== What to do ==
In your copy of the data, keep every word exact and include no pictures.

== Segment start ==

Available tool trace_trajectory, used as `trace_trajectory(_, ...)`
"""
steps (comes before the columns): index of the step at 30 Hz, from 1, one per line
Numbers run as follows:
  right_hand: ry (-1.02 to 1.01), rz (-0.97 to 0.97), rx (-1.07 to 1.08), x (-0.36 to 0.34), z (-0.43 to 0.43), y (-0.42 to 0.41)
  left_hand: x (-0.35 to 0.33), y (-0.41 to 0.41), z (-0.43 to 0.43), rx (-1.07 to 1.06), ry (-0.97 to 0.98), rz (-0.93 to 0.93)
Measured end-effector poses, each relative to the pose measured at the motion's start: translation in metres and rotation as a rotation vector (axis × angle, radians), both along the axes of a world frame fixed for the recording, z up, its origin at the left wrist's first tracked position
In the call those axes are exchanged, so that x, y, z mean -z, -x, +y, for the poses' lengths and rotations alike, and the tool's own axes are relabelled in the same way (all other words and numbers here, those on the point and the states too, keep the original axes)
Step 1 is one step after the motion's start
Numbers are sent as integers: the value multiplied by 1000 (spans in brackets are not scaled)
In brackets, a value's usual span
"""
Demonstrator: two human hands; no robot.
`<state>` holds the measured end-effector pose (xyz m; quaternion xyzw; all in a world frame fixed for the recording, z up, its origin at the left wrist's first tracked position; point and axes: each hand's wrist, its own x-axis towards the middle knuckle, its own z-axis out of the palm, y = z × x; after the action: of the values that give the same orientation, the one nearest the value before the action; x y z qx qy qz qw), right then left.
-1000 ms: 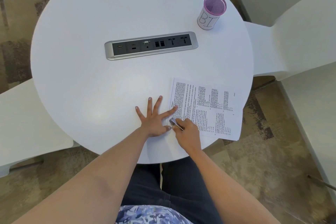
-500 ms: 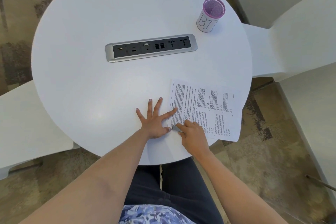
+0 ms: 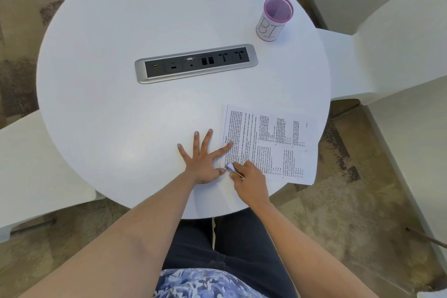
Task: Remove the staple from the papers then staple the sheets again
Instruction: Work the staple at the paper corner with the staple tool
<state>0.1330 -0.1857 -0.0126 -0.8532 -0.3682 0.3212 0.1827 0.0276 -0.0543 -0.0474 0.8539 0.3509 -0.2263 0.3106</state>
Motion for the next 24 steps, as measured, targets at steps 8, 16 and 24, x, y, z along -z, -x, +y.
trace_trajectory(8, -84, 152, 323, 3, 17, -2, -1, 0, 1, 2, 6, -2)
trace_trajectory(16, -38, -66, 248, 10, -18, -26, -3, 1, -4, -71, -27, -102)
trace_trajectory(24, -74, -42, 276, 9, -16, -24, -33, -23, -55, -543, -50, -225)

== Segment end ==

== Task response ==
Available tool trace_trajectory, used as `trace_trajectory(_, ...)`
"""
steps (comes before the columns): index of the step at 30 Hz, from 1, one per line
Numbers run as follows:
  right_hand: ry (-1.02 to 1.01), rz (-0.97 to 0.97), rx (-1.07 to 1.08), x (-0.36 to 0.34), z (-0.43 to 0.43), y (-0.42 to 0.41)
  left_hand: x (-0.35 to 0.33), y (-0.41 to 0.41), z (-0.43 to 0.43), rx (-1.07 to 1.06), ry (-0.97 to 0.98), rz (-0.93 to 0.93)
Measured end-effector poses, each relative to the pose measured at the motion's start: translation in metres and rotation as a rotation vector (axis × angle, radians), both along the axes of a world frame fixed for the recording, z up, its origin at the left wrist's first tracked position
In the call those axes are exchanged, so that x, y, z mean -z, -x, +y, for the poses' lengths and rotations alike, and the tool's own axes are relabelled in the same way (all other words and numbers here, those on the point and the states too, keep the original axes)
Step 1 is one step after the motion's start
Numbers are sent as integers: the value multiplied by 1000 (spans in brackets are not scaled)
In brackets, a value's usual span
"""
Demonstrator: two human hands; no robot.
`<state>` holds the measured end-effector pose (xyz m; quaternion xyzw; all in a world frame fixed for the recording, z up, its origin at the left wrist's first tracked position; point and axes: each hand's wrist, its own x-axis towards the middle knuckle, its own z-axis out of the palm, y = z × x; after the action: of the values that give the same orientation, the one nearest the value before the action; x y z qx qy qz qw), right then left.
-1000 ms: 
-500 ms: 
+0 ms: 
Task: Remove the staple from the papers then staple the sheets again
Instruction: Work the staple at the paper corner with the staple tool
<state>0.1330 -0.1857 -0.0126 -0.8532 -0.3682 0.3212 0.1827 0.0276 -0.0543 -0.0474 0.8539 0.3509 -0.2263 0.3106</state>
Motion for the next 24 steps, as measured, targets at steps 8, 16 and 24, x, y, z along -z, -x, +y.
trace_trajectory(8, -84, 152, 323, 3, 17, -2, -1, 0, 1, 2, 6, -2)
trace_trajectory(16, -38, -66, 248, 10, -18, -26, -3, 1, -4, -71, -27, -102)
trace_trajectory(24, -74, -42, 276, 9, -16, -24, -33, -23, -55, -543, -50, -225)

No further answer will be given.